In Norma Joyce’s work as a window-dresser, she displays her artistic flair by setting “the overlooked beside the prized” [p217]. Lucinda regards these windows as “a form of magic . . . Even Norma Joyce called them her Cinderella windows” [p219] because they involve transformation, as fairy tales do. Later she becomes “a painter of tiny landscapes and tinier still lifes in wild, gargantuan, abstract expressionist New York” [p247]. How is transformation a key element in these manifestations of her creativity? How do these artworks relate to her childhood collection of stray objects in the corner of her mother’s study?

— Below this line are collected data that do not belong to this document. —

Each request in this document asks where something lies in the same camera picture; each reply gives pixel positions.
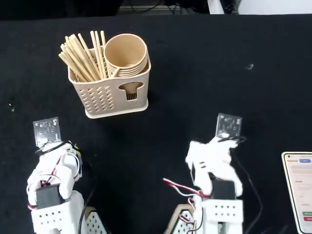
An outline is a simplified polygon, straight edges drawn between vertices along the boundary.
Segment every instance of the black cable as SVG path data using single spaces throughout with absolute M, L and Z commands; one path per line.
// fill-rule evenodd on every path
M 89 193 L 88 198 L 86 199 L 86 202 L 84 203 L 83 209 L 81 211 L 80 219 L 79 219 L 79 224 L 78 224 L 78 234 L 81 234 L 81 226 L 82 226 L 84 213 L 85 213 L 85 211 L 87 209 L 87 205 L 88 205 L 89 201 L 91 200 L 95 190 L 96 190 L 96 185 L 94 185 L 93 189 Z
M 170 8 L 170 6 L 167 6 L 167 7 L 172 12 L 172 14 L 175 14 L 175 12 Z
M 247 138 L 245 138 L 244 136 L 229 136 L 229 137 L 218 140 L 218 142 L 224 142 L 227 140 L 237 140 L 237 143 L 240 144 L 240 143 L 246 141 Z
M 95 191 L 96 188 L 97 188 L 97 182 L 98 182 L 97 177 L 95 176 L 95 173 L 94 173 L 94 171 L 93 171 L 93 166 L 92 166 L 92 164 L 91 164 L 90 161 L 88 161 L 88 160 L 86 160 L 86 162 L 87 162 L 86 164 L 89 166 L 89 168 L 87 168 L 86 164 L 84 164 L 84 165 L 85 165 L 84 167 L 85 167 L 86 169 L 90 170 L 91 176 L 93 177 L 94 185 L 93 185 L 93 188 L 92 188 L 91 192 L 89 193 L 87 199 L 85 200 L 83 209 L 82 209 L 82 211 L 81 211 L 81 215 L 80 215 L 80 219 L 79 219 L 79 224 L 78 224 L 78 234 L 81 234 L 81 226 L 82 226 L 82 221 L 83 221 L 84 213 L 85 213 L 85 211 L 86 211 L 86 208 L 87 208 L 88 203 L 90 202 L 90 200 L 91 200 L 91 198 L 92 198 L 92 196 L 93 196 L 93 194 L 94 194 L 94 191 Z
M 37 151 L 36 151 L 36 154 L 39 155 L 39 156 L 44 155 L 44 154 L 47 154 L 47 153 L 49 153 L 49 152 L 52 152 L 52 151 L 54 151 L 54 150 L 57 150 L 58 148 L 62 147 L 63 145 L 65 145 L 65 144 L 67 144 L 67 143 L 70 144 L 75 150 L 77 150 L 78 152 L 80 152 L 80 150 L 79 150 L 71 141 L 66 140 L 66 141 L 63 141 L 61 144 L 59 144 L 59 145 L 57 145 L 57 146 L 55 146 L 55 147 L 53 147 L 53 148 L 51 148 L 51 149 L 49 149 L 49 150 L 46 150 L 46 151 L 37 150 Z
M 176 8 L 177 8 L 177 5 L 175 5 L 175 7 L 174 7 L 174 14 L 176 13 Z
M 128 1 L 128 3 L 129 3 L 129 5 L 131 6 L 131 9 L 132 9 L 135 13 L 138 13 L 138 14 L 144 13 L 144 12 L 147 12 L 147 11 L 150 11 L 150 10 L 154 9 L 155 7 L 159 6 L 159 5 L 161 4 L 161 2 L 162 2 L 162 0 L 160 0 L 155 6 L 153 6 L 153 7 L 151 7 L 151 8 L 148 8 L 148 9 L 146 9 L 146 10 L 144 10 L 144 11 L 137 11 L 137 10 L 134 8 L 133 4 L 130 2 L 130 0 L 127 0 L 127 1 Z
M 239 167 L 243 170 L 243 172 L 246 174 L 247 178 L 248 178 L 248 181 L 250 183 L 250 186 L 251 188 L 253 189 L 253 192 L 255 194 L 255 196 L 257 197 L 257 200 L 258 200 L 258 203 L 260 205 L 260 210 L 259 210 L 259 213 L 258 215 L 254 218 L 254 220 L 251 222 L 251 224 L 249 225 L 249 227 L 247 228 L 247 230 L 245 231 L 244 234 L 249 234 L 249 232 L 251 231 L 251 229 L 254 227 L 254 225 L 258 222 L 258 220 L 260 219 L 260 216 L 262 214 L 262 210 L 263 210 L 263 204 L 262 204 L 262 201 L 261 201 L 261 197 L 256 189 L 256 187 L 254 186 L 254 183 L 253 181 L 251 180 L 247 170 L 243 167 L 243 165 L 240 163 L 240 161 L 238 160 L 238 158 L 235 156 L 234 154 L 234 150 L 233 149 L 230 149 L 230 153 L 232 155 L 232 157 L 236 160 L 236 162 L 238 163 Z
M 201 208 L 201 212 L 202 212 L 201 213 L 201 222 L 200 222 L 199 227 L 196 229 L 193 229 L 193 230 L 188 230 L 188 232 L 186 234 L 188 234 L 190 232 L 197 232 L 201 228 L 201 226 L 203 225 L 203 220 L 204 220 L 204 208 Z

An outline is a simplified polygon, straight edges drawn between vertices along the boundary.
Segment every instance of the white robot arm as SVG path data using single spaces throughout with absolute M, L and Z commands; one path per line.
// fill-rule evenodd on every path
M 243 186 L 230 165 L 230 151 L 242 140 L 240 127 L 240 117 L 219 114 L 215 137 L 209 143 L 191 141 L 185 161 L 200 193 L 197 191 L 193 196 L 194 228 L 186 233 L 243 233 L 243 202 L 237 199 Z
M 79 152 L 69 141 L 46 144 L 40 152 L 39 163 L 26 188 L 34 231 L 77 234 L 84 206 L 82 195 L 73 191 L 74 182 L 82 177 Z M 81 233 L 87 233 L 84 219 Z
M 35 233 L 107 234 L 96 211 L 85 220 L 86 204 L 73 190 L 82 177 L 80 150 L 61 141 L 59 119 L 36 121 L 34 130 L 39 163 L 27 179 L 26 192 Z

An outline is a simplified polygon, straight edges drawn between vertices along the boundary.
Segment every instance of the red button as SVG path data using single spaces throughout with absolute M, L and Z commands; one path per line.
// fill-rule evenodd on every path
M 303 217 L 304 221 L 310 221 L 312 222 L 312 217 Z

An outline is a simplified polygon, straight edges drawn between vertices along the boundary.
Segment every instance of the green button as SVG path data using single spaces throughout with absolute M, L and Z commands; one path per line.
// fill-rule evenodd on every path
M 312 216 L 312 212 L 302 212 L 303 216 Z

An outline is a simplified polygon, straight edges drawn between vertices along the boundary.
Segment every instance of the smartphone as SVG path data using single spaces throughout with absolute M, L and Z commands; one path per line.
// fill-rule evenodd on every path
M 298 233 L 312 234 L 312 152 L 284 152 L 282 161 Z

When Norma Joyce returns to Ottawa to care for Ernest, she recognizes in herself a need for his approval, which she seeks by doing the tasks that Lucinda used to do for him, such as keeping house and baking apple pie. Her hopes are raised, and then bitterly dashed, with his last words. In what way is this pattern like that of her relationship with Maurice?
Maurice’s mother is fiercely protective of him, and tries to shield him from Norma Joyce. Shortly after Johnny’s birth, when Mrs. Dove visits “not to claim, but disown” the baby [p209], Norma Joyce wonders “would she ever . . . protect her son as assiduously as Mrs. Dove protected Maurice?” [p210] Later, Maurice suggests taking Johnny to England with him, and Norma Joyce rejects the possibility without discussing it with her son. Is this a similar protectiveness? Is it justified?
When Ernest challenges Maurice on his view that things work out in the end, in the weather and in history, Maurice responds that there’s “not fairness, maybe, but balance. Things go in and out of balance. That’s what weather is all about” [p69]. Given that weather is used as a metaphor for love in the novel, is there a “balance” that Norma Joyce achieves in her attitude toward her loved ones?
Late in the book, Maurice reveals that Lucinda had warned the Doves that Norma Joyce was untrustworthy, secretly undermining her. Norma Joyce reflects that “Knowledge is always surprising and always useful. It never wears out” [p327]. What use does Norma Joyce make of this knowledge?
When Norma Joyce complains about Ernest’s lack of care for her mother’s paintings, Mrs. Gallot comments, “Well, people are careless, even with things that matter to them. Sometimes most careless with the things that matter most” [p300]. Can you think of incidents in which this is manifested?
In one passage about the weather, Hay writes that ” . . .what’s at play are the forces of attraction and repulsion, in other words, of love. Hot meets cold, and what follows is wind, rain, sap and dew. The sharper the contrast the more there is to see” [p66-7]. In fact, Hay uses contrast and conflict to heighten the dramatic impact of her story. Apart from the central opposition between the sisters, what are other examples of contrast and conflict?
When Norma Joyce revisits her childhood home, late in the book, she compares her unrequited love affair with Maurice with “the larger one between Saskatchewan and Ontario. Saskatchewan so bitter, tenacious, aware. Ontario so careless and immune. An affair between two landscapes and two histories no less real, and no less ongoing than are certain romances between people” [p350]. In what ways does the relationship between the provinces match this description?